Tutti i medici avranno familiarità con la terza strofa del giuramento di Ippocrate: “Mi asterrò dal recar danno od offesa, non somministrerò ad alcuno, neppure se richiesto, un farmaco mortale, né suggerirò un tale consiglio”

Il resto degli operatori sanitari e delle persone non fanno un giuramento del genere, anche se, a giudicare da quanto assisto, la mia opinione è che sarebbe il caso.

In questi anni di pratica clinica, ho visto diverse persone con dolori cronici, invalidanti, in particolare a livello lombare, erano tutti pazienti piuttosto ‘tipici’ per quanto riguarda i referti di radiologia: la solita assenza di patologie di interesse chirurgico, assenza di danni strutturali seri, tutti con una lunga storia di trattamenti falliti.

Fortunatamente la maggior parte di questi pazienti in realtà erano curabili, e con il giusto approccio riabilitativo sono ritornati alle loro attività sociali e sportive consapevoli del loro problema di come gestire la propria colonna vertebrale e con un ottimo risultato sul fronte del dolore.

Ma l’obiettivo di questo articolo non è quello di rendervi partecipi dei nostri successi, ma di rendervi consapevoli di quanto a volte le cause del dolore cronico o nel fallimento terapeutico risiedano nelle frasi che vengono dette (o i messaggi che passano) a queste persone all’esordio della patologia.
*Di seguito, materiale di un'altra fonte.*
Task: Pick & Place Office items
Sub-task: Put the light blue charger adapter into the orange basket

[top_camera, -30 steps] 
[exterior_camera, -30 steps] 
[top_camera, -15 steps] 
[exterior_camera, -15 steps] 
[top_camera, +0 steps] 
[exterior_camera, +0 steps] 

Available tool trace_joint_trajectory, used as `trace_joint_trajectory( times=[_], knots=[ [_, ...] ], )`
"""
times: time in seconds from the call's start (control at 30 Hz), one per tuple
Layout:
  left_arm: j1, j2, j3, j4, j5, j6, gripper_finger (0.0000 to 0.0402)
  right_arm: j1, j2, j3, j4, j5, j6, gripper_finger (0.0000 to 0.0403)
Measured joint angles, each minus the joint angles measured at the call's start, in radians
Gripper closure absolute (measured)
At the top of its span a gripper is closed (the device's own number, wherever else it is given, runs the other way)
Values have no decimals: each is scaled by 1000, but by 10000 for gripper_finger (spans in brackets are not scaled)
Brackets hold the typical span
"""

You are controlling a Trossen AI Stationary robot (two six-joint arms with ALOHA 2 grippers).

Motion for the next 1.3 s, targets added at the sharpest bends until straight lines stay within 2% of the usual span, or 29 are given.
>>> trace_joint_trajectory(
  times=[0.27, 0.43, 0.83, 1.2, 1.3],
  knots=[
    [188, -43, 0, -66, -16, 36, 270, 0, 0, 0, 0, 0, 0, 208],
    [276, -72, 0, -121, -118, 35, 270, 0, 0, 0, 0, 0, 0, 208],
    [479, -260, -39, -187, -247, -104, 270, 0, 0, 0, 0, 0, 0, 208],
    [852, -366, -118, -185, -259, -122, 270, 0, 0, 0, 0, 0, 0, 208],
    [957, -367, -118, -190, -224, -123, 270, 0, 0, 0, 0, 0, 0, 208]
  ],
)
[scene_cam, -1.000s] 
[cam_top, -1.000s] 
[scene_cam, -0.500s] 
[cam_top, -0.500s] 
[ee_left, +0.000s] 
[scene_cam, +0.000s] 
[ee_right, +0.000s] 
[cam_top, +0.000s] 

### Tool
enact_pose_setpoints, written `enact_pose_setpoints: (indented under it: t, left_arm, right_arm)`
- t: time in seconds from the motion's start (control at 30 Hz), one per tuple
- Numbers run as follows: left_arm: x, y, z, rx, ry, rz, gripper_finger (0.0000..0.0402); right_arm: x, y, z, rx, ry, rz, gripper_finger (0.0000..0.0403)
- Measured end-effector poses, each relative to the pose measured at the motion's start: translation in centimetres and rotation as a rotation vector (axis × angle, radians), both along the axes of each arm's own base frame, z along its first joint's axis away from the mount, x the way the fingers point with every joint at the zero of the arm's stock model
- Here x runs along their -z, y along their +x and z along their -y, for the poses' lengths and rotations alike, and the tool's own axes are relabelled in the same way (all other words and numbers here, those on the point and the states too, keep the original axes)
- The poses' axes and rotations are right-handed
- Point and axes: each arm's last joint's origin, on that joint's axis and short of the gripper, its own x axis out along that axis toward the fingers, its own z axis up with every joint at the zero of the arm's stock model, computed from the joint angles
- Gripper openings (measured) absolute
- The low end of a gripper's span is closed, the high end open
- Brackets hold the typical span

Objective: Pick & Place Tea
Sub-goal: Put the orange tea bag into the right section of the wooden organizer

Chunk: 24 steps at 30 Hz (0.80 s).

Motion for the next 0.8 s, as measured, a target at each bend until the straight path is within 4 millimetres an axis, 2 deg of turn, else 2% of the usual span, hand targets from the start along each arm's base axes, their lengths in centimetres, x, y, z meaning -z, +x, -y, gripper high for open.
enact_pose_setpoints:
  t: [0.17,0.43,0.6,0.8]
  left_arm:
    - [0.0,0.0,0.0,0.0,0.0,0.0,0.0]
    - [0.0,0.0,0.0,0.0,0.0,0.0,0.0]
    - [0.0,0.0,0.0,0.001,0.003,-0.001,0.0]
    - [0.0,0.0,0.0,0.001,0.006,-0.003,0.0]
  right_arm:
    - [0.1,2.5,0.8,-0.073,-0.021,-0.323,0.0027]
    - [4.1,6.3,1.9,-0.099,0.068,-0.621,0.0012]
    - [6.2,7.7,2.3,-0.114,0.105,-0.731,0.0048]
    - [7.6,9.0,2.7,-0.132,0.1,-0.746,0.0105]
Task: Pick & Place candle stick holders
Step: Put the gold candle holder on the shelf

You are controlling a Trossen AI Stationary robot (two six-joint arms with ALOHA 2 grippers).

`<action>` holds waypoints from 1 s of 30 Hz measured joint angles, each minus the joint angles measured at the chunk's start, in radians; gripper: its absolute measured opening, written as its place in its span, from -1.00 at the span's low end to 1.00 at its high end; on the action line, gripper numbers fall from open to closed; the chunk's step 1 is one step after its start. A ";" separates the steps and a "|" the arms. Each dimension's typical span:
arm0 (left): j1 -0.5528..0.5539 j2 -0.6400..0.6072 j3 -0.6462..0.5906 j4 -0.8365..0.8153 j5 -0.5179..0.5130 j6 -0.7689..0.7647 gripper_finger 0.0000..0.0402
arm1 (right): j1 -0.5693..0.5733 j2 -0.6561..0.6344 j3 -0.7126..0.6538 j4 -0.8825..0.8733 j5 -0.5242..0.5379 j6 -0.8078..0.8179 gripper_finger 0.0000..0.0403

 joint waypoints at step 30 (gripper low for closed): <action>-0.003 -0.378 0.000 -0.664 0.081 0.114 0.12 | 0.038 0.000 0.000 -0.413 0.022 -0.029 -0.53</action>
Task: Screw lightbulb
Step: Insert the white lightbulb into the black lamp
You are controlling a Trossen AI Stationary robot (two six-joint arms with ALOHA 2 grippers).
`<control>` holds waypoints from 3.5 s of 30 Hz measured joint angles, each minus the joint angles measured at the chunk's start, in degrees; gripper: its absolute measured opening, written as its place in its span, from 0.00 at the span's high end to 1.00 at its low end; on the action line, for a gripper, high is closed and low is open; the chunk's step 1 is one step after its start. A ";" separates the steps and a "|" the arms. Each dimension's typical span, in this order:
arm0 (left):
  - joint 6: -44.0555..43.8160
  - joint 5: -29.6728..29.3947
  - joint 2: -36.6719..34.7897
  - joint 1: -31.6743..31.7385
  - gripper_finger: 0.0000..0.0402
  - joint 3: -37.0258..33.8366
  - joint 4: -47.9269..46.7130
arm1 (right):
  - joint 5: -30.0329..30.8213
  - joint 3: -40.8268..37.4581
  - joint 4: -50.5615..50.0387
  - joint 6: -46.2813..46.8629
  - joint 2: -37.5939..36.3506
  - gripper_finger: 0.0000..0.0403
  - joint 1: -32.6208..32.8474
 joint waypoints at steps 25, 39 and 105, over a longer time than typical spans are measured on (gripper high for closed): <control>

Vi racconterò in particolare di alcuni casi tipo, come di una donna di mezza età, con una storia di 20 anni di dolore cronico e di trattamenti inutili di varia natura, non si trattava di una donna qualunque ma di una ex sportiva di alto livello, e come tutti gli sportivi di livello, dotata di ottime capacità di sopportazione del dolore e con una buona conoscenza del proprio corpo, che ancora sognava di poter tornare a gareggiare, ormai deambulava aiutandosi con un bastone ed usava un busto da anni, a suo dire il dolore ormai l’aveva letteralmente “piegata” .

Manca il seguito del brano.